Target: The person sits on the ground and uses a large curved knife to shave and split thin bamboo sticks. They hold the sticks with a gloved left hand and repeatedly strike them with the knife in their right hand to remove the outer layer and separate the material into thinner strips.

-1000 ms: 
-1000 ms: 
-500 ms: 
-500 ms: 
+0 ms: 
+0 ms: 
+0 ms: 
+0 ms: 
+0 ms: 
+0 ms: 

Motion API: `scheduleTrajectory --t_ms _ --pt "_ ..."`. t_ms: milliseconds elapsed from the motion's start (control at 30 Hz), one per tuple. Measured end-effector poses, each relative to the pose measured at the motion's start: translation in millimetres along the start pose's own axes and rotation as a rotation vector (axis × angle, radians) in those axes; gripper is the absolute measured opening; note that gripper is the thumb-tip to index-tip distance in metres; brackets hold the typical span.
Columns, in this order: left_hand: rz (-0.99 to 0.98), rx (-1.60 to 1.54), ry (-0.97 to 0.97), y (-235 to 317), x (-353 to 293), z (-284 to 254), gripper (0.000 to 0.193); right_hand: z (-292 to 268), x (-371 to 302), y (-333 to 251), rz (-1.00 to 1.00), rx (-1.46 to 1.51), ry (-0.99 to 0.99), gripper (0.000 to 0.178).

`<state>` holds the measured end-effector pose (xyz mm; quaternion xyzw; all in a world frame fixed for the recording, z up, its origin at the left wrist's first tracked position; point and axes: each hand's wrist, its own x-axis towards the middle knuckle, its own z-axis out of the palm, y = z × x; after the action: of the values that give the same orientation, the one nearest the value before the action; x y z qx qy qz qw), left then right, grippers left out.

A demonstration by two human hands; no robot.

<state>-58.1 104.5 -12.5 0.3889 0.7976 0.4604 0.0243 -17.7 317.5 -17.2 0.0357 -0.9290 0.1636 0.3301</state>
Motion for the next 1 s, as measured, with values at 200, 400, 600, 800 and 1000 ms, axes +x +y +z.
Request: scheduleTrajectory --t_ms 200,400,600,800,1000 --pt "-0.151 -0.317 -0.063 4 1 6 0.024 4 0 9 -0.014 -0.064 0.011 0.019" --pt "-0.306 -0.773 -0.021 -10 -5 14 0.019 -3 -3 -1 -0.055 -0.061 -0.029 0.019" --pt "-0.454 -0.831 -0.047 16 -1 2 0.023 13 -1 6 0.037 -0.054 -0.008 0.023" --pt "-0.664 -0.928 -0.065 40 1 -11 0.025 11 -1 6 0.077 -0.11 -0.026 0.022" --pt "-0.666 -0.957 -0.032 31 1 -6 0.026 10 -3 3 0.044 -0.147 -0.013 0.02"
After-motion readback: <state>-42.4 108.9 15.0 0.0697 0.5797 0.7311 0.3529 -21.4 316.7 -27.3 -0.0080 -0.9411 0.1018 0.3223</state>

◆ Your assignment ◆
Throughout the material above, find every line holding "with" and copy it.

◆ Expected output ◆
Target: The person sits on the ground and uses a large curved knife to shave and split thin bamboo sticks. They hold the sticks with a gloved left hand and repeatedly strike them with the knife in their right hand to remove the outer layer and separate the material into thinner strips.
Motion for the next 1 s, as measured, with values at 200, 400, 600, 800 and 1000 ms, axes +x +y +z.

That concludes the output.